In [None]:
#|default_exp callback.channelslast

In [None]:
#|hide
from nbdev.showdoc import *

# Channels Last
> A Callback which converts a fastai `Learner` and input to channels_last format.

Using Mixed Precision, image models trained in channels last format on Nvidia Tensor Cores can achieve 8%-35% increased performance over contiguous format. 

Channels last memory format is only implemented for 4D NCHW Tensors. Not all PyTorch operators have been converted to support channels last. See [(Beta) Channels Last Memory Format in PyTorch](https://pytorch.org/tutorials/intermediate/memory_format_tutorial.html) for more details.
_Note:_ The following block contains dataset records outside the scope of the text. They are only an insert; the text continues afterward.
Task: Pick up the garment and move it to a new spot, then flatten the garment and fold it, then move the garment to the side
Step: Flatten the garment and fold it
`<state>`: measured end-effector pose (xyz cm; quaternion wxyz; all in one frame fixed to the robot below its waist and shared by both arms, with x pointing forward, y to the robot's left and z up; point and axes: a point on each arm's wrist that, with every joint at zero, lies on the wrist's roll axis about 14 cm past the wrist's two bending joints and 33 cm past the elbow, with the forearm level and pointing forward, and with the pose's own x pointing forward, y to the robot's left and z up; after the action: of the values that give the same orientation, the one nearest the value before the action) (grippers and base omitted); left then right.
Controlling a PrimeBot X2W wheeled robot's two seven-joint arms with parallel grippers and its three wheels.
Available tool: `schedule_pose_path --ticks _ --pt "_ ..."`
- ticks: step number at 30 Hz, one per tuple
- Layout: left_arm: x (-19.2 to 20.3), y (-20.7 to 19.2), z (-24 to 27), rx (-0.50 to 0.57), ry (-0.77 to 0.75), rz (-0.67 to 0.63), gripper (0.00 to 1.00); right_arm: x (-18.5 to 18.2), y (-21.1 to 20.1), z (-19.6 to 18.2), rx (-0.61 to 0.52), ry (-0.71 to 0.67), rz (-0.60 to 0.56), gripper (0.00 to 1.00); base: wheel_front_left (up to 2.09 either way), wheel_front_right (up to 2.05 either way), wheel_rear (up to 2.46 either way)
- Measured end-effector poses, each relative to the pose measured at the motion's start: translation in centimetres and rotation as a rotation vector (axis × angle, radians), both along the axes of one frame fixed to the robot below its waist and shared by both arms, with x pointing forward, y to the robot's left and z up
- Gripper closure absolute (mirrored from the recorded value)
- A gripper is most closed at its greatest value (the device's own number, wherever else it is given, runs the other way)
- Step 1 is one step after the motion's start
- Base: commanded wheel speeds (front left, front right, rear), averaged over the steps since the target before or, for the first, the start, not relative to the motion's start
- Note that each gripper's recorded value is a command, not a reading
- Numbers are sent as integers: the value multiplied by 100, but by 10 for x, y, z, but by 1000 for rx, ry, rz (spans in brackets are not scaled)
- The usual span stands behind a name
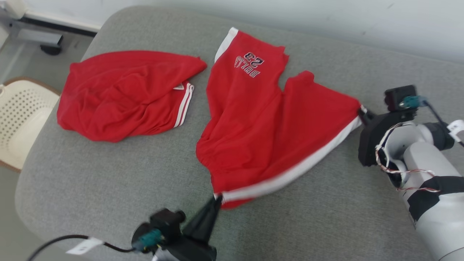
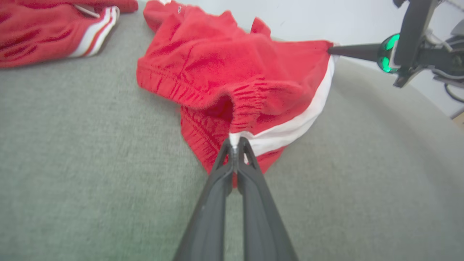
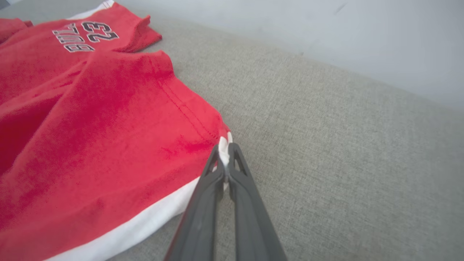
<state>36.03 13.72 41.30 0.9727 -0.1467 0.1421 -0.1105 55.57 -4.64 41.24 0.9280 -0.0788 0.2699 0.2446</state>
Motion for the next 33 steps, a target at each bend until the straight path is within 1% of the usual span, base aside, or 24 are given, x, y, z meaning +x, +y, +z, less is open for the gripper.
schedule_pose_path --ticks 2,5,7,11,14,17,20,21,23,29,31,32,33 --pt "12 4 23 -36 -73 28 100 6 -3 20 60 -60 -32 100 0 0 0" --pt "26 9 59 -89 -183 60 100 5 3 52 217 -120 -72 100 0 0 0" --pt "35 12 88 -155 -265 83 100 2 5 74 287 -160 -77 100 0 0 0" --pt "46 19 134 -192 -394 62 100 6 -20 141 422 -316 -121 100 0 0 0" --pt "59 16 179 -214 -497 5 100 0 -38 193 517 -442 -141 100 0 0 0" --pt "69 15 224 -236 -579 -51 100 -13 -54 236 562 -556 -144 100 0 0 0" --pt "77 9 268 -289 -647 -107 100 -28 -68 278 603 -664 -149 100 0 0 0" --pt "79 7 280 -320 -655 -126 100 -33 -73 290 607 -700 -153 100 0 0 0" --pt "83 -6 310 -332 -684 -194 100 -47 -86 315 593 -770 -161 100 0 0 0" --pt "88 -42 339 -402 -674 -313 100 -69 -107 342 534 -831 -188 100 0 0 0" --pt "89 -48 341 -413 -665 -327 100 -70 -113 344 527 -833 -202 100 0 0 0" --pt "95 -60 343 -454 -637 -349 100 -69 -124 343 515 -822 -235 100 0 0 0" --pt "95 -60 343 -454 -637 -349 100 -69 -124 343 515 -822 -235 100 0 0 0"
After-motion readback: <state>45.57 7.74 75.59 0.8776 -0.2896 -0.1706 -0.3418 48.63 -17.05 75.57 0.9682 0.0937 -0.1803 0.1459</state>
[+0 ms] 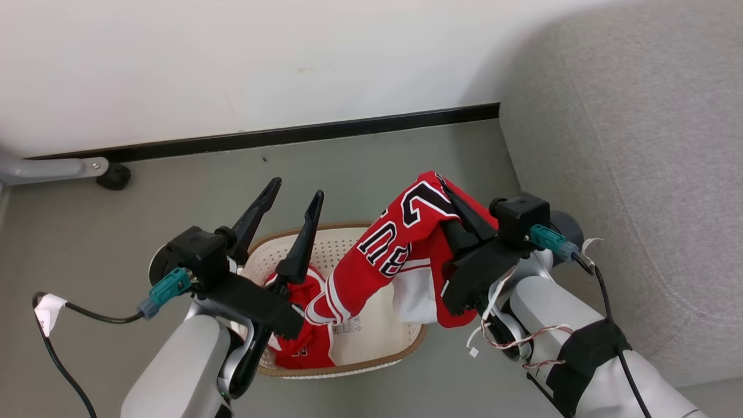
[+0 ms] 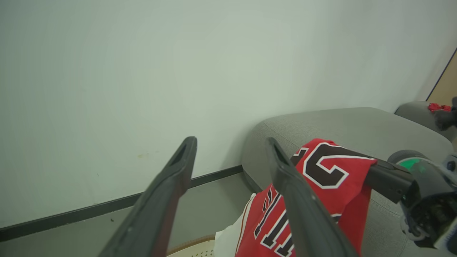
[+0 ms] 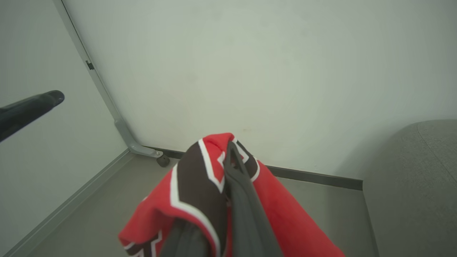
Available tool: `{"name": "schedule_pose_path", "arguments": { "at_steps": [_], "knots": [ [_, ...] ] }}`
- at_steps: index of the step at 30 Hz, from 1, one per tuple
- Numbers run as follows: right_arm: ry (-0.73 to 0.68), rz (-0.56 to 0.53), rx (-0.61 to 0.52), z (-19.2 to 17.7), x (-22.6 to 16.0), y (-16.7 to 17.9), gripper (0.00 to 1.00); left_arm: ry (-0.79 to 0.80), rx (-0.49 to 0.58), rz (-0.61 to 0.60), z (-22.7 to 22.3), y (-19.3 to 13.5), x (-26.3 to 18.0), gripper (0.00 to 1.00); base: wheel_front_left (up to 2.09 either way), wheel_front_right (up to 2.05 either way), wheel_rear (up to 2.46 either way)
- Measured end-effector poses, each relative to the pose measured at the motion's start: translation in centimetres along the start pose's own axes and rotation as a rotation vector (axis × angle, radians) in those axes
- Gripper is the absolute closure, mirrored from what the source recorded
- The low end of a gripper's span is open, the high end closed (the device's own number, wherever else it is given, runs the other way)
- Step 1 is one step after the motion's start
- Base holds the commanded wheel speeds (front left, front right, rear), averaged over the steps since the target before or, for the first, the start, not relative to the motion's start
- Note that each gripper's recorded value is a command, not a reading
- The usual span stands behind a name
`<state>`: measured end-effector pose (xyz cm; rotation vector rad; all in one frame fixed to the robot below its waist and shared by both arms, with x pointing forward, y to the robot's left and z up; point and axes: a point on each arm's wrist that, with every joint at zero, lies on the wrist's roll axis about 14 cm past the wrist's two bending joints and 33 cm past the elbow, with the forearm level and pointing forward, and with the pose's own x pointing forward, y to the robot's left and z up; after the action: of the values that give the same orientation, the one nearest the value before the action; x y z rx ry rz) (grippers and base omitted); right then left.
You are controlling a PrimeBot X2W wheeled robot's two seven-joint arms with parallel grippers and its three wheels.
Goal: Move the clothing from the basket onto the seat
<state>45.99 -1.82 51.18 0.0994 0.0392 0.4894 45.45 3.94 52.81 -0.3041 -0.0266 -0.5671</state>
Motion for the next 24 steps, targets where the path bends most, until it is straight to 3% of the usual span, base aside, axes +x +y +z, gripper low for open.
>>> {"name": "schedule_pose_path", "arguments": {
  "at_steps": [24],
  "knots": [
    [-0.095, -0.242, -0.018, 3.0, -6.9, -6.7, 1.00, 0.044, -0.045, -0.216, -2.8, -8.2, 3.0, 0.00, 0.00, 0.00, 0.00]
  ]
}}
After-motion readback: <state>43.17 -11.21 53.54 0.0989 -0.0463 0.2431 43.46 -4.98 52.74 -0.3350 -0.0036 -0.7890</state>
Channels Last format can error out if `torch.backends.cudnn.benchmark = False`, e.g. via fast.ai's [no_random](https://docs.fast.ai/torch_core.html#no_random) context manager. If this occurs the `less_random` context manager instead. This will allow reproducable training on the same GPU, PyTorch, and CUDA setup at the expense of less reproducablity should any of those change.

In [None]:
#|export
from __future__ import annotations

from torch.cuda.amp import GradScaler

from fastai.torch_core import TensorImageBase, TensorMask
from fastai.learner import Learner
from fastai.vision.augment import DisplayedTransform
from fastai.callback.core import Callback
from fastai.callback.fp16 import MixedPrecision
from fastai.basics import Pipeline

from fastxtend.imports import *

## Channels Last Transform -

In [None]:
#|export
class ChannelsLastTfm(DisplayedTransform):
    "Sets image-like inputs to `channels_last` format. For use in ChannelsLastCallback"
    order = 110 # run after all other transforms if added to batch_tfms
    def encodes(self, x:TensorImageBase|TensorMask):
        return x.to(memory_format=torch.channels_last)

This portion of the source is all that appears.